Whichever lines of the entries hold the word "snack" should be identified and copied.

━━━━━ Data records

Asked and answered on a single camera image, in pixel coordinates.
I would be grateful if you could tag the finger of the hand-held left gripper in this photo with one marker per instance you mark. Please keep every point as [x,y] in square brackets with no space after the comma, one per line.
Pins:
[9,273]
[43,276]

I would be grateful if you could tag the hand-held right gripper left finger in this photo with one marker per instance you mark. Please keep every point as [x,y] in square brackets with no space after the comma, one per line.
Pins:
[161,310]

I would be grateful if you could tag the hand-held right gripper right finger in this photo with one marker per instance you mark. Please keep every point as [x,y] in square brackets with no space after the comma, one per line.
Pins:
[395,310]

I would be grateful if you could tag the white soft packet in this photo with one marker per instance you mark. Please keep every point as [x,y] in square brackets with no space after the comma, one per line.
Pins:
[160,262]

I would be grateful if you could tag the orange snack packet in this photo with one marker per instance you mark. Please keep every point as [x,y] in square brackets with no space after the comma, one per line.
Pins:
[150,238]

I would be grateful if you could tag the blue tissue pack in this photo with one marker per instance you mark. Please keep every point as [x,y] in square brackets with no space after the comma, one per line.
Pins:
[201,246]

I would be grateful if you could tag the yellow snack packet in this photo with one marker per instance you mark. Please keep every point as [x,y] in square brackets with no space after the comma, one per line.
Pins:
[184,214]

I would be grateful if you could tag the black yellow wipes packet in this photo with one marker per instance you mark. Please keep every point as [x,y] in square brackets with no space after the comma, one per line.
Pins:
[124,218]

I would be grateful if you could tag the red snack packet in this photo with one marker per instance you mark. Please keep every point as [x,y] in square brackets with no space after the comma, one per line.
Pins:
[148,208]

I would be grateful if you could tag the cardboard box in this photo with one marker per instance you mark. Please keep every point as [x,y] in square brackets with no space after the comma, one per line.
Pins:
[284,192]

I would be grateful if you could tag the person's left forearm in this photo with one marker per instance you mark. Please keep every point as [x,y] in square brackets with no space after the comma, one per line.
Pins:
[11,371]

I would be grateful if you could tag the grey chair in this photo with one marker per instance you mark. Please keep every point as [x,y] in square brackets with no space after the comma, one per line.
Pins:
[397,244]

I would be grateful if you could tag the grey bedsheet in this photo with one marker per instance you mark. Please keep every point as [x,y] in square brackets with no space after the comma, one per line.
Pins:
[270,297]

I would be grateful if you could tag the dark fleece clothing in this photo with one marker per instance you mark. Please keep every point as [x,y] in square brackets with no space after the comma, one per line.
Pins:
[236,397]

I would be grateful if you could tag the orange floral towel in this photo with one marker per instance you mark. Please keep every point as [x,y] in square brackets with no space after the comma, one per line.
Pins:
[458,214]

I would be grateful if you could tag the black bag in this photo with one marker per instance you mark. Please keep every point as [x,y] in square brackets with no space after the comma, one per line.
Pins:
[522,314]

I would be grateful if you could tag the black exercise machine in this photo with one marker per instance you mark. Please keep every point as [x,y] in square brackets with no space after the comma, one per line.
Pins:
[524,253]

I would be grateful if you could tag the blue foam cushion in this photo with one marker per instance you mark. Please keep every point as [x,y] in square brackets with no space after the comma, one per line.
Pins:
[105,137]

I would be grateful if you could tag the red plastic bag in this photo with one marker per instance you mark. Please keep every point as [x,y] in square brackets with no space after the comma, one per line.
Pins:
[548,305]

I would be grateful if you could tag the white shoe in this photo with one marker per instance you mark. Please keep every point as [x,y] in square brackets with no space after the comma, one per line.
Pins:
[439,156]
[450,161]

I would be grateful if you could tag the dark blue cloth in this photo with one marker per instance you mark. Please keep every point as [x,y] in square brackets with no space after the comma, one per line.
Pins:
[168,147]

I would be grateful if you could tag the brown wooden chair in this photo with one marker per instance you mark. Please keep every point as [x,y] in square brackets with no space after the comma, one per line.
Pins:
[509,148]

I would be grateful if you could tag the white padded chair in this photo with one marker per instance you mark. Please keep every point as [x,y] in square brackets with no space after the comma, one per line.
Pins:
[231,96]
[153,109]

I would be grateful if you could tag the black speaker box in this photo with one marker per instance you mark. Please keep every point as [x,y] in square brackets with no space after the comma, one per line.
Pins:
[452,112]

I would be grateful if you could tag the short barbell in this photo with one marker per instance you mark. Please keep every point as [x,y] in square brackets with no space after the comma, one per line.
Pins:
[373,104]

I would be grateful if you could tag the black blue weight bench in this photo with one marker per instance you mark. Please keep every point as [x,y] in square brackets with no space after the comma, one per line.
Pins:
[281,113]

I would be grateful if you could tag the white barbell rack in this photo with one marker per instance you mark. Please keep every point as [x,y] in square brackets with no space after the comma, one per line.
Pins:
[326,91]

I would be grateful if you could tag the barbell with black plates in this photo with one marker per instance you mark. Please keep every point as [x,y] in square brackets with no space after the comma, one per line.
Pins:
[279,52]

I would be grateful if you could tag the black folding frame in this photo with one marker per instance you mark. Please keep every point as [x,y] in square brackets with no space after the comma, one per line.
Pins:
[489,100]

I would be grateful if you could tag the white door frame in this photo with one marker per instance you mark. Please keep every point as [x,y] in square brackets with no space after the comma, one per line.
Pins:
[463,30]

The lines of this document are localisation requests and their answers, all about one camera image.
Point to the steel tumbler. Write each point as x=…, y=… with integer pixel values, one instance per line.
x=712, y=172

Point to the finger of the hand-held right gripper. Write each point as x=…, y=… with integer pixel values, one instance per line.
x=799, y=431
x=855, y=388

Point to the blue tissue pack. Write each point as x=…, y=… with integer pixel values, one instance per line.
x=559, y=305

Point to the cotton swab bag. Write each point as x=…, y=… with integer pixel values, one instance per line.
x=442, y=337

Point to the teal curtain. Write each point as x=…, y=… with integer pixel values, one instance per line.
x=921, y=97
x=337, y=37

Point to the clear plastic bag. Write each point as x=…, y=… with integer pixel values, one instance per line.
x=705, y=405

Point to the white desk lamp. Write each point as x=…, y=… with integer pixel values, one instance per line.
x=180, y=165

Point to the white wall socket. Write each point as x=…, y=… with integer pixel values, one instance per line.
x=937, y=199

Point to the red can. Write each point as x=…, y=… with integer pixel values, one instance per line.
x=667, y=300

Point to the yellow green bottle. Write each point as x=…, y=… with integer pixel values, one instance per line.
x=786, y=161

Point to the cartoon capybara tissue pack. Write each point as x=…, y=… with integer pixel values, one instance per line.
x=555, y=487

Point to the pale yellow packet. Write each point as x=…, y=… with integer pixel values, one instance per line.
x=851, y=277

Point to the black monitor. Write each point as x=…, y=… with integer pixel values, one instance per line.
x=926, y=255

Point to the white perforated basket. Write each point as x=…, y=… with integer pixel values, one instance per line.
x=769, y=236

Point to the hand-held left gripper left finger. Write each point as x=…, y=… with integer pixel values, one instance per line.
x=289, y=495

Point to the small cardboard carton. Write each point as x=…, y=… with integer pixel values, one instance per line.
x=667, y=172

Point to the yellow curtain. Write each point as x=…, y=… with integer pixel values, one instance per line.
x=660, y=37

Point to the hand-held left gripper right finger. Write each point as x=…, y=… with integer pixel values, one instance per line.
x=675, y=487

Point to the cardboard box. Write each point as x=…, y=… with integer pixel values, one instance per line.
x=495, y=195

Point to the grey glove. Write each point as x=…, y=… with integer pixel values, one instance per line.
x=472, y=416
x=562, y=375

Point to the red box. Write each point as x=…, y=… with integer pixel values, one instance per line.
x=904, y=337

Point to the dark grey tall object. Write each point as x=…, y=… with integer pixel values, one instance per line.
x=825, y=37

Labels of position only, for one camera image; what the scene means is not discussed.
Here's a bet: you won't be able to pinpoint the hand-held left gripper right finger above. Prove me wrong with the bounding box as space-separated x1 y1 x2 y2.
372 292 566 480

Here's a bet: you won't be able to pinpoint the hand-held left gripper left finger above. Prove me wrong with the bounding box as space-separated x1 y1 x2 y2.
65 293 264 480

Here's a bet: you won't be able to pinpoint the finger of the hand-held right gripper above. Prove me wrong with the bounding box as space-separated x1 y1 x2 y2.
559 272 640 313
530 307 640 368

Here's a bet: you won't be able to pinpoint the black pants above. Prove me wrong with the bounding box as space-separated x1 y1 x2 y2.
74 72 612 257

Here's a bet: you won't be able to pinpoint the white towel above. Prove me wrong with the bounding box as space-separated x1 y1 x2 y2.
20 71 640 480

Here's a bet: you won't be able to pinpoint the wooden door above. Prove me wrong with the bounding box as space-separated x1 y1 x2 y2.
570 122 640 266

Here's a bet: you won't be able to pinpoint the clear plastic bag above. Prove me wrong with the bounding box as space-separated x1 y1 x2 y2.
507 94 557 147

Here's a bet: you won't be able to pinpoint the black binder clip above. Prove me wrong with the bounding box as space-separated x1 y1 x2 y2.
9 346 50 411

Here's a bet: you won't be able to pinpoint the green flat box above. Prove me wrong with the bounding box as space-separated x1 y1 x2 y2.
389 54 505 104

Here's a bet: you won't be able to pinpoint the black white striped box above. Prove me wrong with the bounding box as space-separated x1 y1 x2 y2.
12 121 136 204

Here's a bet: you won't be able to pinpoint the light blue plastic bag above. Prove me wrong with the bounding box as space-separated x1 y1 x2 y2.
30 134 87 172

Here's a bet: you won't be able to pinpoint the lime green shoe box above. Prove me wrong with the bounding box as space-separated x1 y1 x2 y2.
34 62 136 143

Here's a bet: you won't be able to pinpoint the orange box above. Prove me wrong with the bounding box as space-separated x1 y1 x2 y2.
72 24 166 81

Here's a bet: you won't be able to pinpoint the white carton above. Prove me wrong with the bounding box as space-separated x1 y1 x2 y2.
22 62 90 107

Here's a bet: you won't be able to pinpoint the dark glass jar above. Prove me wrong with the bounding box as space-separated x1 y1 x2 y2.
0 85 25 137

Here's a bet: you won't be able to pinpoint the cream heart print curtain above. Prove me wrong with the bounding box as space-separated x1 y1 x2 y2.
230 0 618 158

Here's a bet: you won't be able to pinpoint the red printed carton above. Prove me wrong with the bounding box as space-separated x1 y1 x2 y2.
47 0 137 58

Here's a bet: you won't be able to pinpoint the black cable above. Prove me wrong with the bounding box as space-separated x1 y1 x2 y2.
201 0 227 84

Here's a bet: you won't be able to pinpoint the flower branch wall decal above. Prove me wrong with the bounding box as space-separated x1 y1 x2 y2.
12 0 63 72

━━━━━━━━━━
━━━━━ Data records

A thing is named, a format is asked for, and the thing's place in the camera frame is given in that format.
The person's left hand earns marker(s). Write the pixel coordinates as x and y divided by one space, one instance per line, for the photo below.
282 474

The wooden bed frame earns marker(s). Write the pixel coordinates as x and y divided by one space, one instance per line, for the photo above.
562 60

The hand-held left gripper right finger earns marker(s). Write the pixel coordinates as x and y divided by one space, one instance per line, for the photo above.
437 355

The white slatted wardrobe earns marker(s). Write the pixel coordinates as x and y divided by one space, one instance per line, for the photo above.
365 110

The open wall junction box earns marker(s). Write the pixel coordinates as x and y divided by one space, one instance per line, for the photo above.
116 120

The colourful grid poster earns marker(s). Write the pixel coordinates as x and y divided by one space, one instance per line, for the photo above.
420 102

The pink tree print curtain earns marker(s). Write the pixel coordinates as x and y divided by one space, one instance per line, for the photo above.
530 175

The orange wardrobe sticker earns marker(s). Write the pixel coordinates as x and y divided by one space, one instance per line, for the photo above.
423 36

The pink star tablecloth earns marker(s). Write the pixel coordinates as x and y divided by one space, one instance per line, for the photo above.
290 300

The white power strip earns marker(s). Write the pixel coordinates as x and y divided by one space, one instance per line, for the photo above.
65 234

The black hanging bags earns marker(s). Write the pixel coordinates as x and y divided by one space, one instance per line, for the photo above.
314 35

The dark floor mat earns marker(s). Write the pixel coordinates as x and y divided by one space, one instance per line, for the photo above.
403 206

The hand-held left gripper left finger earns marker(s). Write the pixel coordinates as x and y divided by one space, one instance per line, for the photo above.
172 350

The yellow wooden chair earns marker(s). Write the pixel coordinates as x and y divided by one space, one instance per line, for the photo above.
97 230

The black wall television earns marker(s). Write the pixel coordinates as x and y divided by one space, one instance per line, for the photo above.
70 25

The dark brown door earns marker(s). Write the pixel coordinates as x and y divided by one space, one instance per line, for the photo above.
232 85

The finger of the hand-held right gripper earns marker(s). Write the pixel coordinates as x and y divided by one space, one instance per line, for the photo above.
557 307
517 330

━━━━━━━━━━
━━━━━ Data records

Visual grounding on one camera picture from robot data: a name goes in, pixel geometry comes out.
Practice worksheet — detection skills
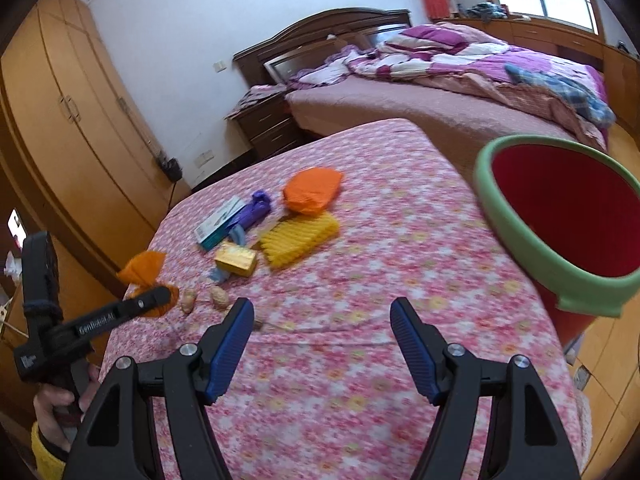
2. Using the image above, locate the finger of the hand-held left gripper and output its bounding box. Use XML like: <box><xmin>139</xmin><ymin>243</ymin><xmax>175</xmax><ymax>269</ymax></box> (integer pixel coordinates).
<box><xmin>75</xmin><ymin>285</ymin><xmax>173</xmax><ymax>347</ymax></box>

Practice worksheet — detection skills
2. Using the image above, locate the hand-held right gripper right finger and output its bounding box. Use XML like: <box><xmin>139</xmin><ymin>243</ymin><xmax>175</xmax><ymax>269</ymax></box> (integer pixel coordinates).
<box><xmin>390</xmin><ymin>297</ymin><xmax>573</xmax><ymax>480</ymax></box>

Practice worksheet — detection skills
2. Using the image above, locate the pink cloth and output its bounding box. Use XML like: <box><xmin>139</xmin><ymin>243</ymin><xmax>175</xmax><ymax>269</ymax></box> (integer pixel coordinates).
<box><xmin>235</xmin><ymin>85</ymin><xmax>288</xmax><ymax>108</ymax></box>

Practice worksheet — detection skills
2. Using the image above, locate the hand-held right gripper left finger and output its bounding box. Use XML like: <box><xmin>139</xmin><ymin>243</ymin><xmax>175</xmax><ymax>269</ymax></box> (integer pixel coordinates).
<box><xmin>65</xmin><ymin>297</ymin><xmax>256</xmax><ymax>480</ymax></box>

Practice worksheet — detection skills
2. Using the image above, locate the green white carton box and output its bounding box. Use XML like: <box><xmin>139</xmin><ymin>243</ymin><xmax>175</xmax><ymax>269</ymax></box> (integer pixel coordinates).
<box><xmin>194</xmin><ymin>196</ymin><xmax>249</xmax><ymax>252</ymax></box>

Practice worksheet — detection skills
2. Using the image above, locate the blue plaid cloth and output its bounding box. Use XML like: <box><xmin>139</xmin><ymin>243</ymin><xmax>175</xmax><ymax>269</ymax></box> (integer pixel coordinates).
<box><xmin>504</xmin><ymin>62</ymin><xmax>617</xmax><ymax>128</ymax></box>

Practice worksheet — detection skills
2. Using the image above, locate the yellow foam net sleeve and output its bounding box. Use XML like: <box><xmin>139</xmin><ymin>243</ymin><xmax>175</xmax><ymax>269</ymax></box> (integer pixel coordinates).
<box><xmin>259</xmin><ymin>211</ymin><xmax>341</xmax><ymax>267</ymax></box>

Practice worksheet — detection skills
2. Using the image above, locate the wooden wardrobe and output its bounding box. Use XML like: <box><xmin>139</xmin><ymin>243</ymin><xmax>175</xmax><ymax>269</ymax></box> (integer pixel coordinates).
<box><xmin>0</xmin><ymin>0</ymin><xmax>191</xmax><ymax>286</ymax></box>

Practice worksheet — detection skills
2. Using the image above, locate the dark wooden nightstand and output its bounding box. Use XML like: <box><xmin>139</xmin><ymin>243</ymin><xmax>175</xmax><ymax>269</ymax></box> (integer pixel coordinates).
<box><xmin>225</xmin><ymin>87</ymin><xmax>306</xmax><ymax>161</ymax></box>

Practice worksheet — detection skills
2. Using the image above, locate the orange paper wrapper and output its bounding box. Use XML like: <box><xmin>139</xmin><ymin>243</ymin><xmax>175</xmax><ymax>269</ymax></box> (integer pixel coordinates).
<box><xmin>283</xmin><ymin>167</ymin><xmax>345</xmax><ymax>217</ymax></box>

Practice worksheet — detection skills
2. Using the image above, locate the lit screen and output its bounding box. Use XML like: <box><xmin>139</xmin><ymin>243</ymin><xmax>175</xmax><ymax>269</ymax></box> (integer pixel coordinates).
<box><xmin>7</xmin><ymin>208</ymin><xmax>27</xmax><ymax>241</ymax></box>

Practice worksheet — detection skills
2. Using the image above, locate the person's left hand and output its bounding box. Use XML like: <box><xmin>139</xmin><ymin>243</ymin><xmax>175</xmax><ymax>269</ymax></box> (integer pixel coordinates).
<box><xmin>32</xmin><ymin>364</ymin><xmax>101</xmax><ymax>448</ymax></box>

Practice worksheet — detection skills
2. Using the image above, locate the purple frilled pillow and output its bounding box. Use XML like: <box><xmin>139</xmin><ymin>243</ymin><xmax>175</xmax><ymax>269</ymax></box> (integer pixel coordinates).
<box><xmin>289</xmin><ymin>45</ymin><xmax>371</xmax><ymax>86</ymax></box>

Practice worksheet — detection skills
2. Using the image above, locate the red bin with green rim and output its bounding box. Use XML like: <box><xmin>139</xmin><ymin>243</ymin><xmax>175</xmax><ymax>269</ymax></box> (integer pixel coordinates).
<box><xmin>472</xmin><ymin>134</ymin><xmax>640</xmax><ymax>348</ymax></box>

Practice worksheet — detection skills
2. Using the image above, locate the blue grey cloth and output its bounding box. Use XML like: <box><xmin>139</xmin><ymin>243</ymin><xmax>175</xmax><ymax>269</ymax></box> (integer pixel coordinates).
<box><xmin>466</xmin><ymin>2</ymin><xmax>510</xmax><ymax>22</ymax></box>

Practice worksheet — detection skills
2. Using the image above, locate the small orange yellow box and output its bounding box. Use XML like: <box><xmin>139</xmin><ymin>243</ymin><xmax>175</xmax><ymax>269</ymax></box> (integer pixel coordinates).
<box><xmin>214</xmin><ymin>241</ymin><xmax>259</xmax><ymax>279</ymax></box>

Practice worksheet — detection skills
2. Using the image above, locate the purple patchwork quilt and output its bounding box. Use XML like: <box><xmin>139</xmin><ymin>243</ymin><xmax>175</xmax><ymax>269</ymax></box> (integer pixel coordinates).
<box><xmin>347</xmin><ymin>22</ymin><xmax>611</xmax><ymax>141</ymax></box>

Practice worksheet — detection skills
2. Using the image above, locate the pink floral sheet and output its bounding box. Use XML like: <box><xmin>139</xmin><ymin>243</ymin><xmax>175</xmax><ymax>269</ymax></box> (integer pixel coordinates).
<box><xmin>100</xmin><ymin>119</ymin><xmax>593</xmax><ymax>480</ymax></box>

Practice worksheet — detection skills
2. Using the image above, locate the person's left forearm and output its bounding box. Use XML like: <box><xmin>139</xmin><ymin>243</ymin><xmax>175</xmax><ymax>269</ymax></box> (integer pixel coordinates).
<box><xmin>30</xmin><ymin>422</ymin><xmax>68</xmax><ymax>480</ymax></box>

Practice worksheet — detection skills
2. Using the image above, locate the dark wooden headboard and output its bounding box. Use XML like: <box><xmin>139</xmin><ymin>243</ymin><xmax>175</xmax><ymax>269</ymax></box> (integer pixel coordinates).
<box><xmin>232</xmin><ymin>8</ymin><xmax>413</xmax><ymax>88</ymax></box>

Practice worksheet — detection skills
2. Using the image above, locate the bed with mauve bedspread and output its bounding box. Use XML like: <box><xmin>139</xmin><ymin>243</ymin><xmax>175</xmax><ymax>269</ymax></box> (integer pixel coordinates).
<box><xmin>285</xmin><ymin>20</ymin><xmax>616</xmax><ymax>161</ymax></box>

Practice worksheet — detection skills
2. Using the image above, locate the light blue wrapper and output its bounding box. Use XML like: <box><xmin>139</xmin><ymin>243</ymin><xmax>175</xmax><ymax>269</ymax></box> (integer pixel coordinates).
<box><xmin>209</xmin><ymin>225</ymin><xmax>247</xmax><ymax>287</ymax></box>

━━━━━━━━━━

▶ [Task solution]
I would be grateful if you could tag the orange snack packet in this photo with one marker per instance you mark. Please keep every point as [x,y] in square brackets with no space after the comma, one per line.
I would be grateful if you could tag the yellow snack packet in this photo with one marker per instance you mark. Please keep every point as [x,y] in square brackets with no space after the comma, one per line.
I would be grateful if you could tag the red snack packet in this photo with one marker per instance you mark. Please keep every point as [x,y] in square brackets with no space after the comma, one per line.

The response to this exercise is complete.